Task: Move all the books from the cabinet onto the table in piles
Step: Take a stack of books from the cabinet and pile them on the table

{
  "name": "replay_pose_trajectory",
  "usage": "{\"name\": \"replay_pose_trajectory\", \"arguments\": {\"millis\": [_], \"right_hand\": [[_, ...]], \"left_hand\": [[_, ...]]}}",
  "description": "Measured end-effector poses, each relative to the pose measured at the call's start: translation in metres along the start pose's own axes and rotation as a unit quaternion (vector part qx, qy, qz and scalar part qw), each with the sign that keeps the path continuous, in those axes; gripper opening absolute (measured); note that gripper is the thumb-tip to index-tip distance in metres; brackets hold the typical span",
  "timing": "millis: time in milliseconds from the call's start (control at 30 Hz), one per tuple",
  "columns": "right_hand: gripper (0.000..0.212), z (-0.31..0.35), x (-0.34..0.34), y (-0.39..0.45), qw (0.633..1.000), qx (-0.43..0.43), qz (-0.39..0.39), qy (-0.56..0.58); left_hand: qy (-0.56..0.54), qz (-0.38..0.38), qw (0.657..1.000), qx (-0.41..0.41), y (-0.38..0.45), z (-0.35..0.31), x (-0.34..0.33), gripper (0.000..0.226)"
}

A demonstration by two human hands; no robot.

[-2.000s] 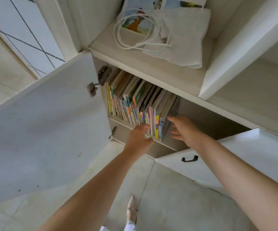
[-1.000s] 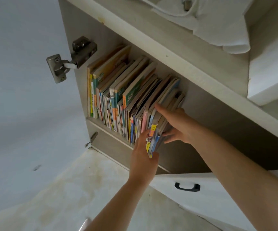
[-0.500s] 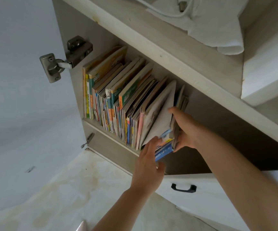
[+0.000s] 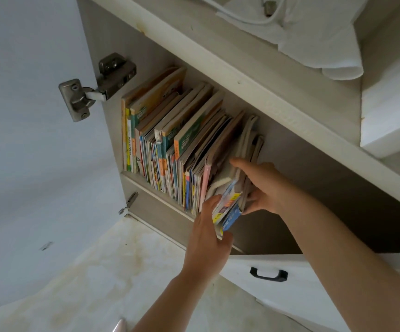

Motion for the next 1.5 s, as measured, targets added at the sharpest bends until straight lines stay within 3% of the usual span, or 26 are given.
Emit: {"name": "replay_pose_trajectory", "arguments": {"millis": [133, 233, 333, 367, 567, 833, 967, 1200, 1333, 1467, 1500], "right_hand": [[0.037, -0.002, 0.012, -0.001, 0.998, 0.004, -0.037, -0.059], [0.021, -0.004, 0.014, -0.005, 0.993, -0.006, -0.070, -0.094], [0.051, -0.008, 0.008, -0.007, 0.994, -0.021, -0.068, -0.083], [0.052, -0.008, 0.007, -0.008, 0.994, -0.022, -0.072, -0.074], [0.043, -0.006, 0.010, 0.002, 0.989, 0.011, -0.095, -0.115], [0.036, -0.040, -0.005, -0.033, 0.997, -0.043, -0.029, -0.053], [0.072, -0.048, -0.034, -0.047, 0.999, -0.035, -0.027, -0.006], [0.055, -0.067, -0.053, -0.065, 0.999, 0.040, -0.034, -0.010], [0.050, -0.082, -0.039, -0.068, 0.992, 0.107, -0.034, 0.055], [0.026, -0.090, 0.011, -0.043, 0.967, 0.162, -0.152, -0.126], [0.043, -0.090, 0.018, -0.031, 0.963, 0.159, -0.144, -0.163]], "left_hand": [[0.017, -0.121, 0.991, -0.046, 0.001, -0.005, 0.009, 0.055], [0.041, -0.075, 0.994, -0.066, 0.012, -0.008, -0.005, 0.071], [0.040, 0.024, 0.997, -0.056, 0.020, -0.004, -0.028, 0.091], [0.045, 0.032, 0.997, -0.055, 0.023, -0.001, -0.032, 0.096], [0.112, -0.021, 0.991, -0.064, 0.049, 0.013, -0.041, 0.104], [0.100, -0.031, 0.986, -0.130, 0.000, 0.017, -0.006, 0.085], [0.122, -0.028, 0.983, -0.136, -0.020, 0.027, 0.021, 0.089], [0.103, -0.049, 0.991, -0.066, -0.031, 0.051, 0.018, 0.088], [0.014, -0.079, 0.995, -0.066, -0.037, 0.066, 0.032, 0.063], [-0.020, -0.101, 0.989, -0.104, -0.040, 0.081, 0.051, 0.058], [-0.027, -0.093, 0.990, -0.107, -0.039, 0.084, 0.052, 0.057]]}}
Point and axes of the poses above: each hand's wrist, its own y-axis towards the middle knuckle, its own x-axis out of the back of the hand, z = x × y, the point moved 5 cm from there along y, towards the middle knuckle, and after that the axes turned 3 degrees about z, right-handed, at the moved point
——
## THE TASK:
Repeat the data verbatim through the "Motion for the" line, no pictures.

## RESULT OF THIS TASK:
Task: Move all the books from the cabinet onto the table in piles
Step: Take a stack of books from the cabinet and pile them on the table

{
  "name": "replay_pose_trajectory",
  "usage": "{\"name\": \"replay_pose_trajectory\", \"arguments\": {\"millis\": [_], \"right_hand\": [[_, ...]], \"left_hand\": [[_, ...]]}}",
  "description": "Measured end-effector poses, each relative to the pose measured at the call's start: translation in metres along the start pose's own axes and rotation as a unit quaternion (vector part qx, qy, qz and scalar part qw), each with the sign that keeps the path continuous, in those axes; gripper opening absolute (measured); note that gripper is the thumb-tip to index-tip distance in metres; brackets hold the typical span",
  "timing": "millis: time in milliseconds from the call's start (control at 30 Hz), one per tuple",
  "columns": "right_hand: gripper (0.000..0.212), z (-0.31..0.35), x (-0.34..0.34), y (-0.39..0.45), qw (0.633..1.000), qx (-0.43..0.43), qz (-0.39..0.39), qy (-0.56..0.58); left_hand: qy (-0.56..0.54), qz (-0.38..0.38), qw (0.657..1.000), qx (-0.41..0.41), y (-0.38..0.45), z (-0.35..0.31), x (-0.34..0.33), gripper (0.000..0.226)"
}

A demonstration by two human hands; no robot.

[-2.000s] 
[-1.000s] 
[-0.500s] 
[+0.000s] 

Motion for the next 1.5 s, as measured, targets added at the sharpest bends until straight lines stay within 3% of the usual span, or 26 are given.

With that, the answer is done.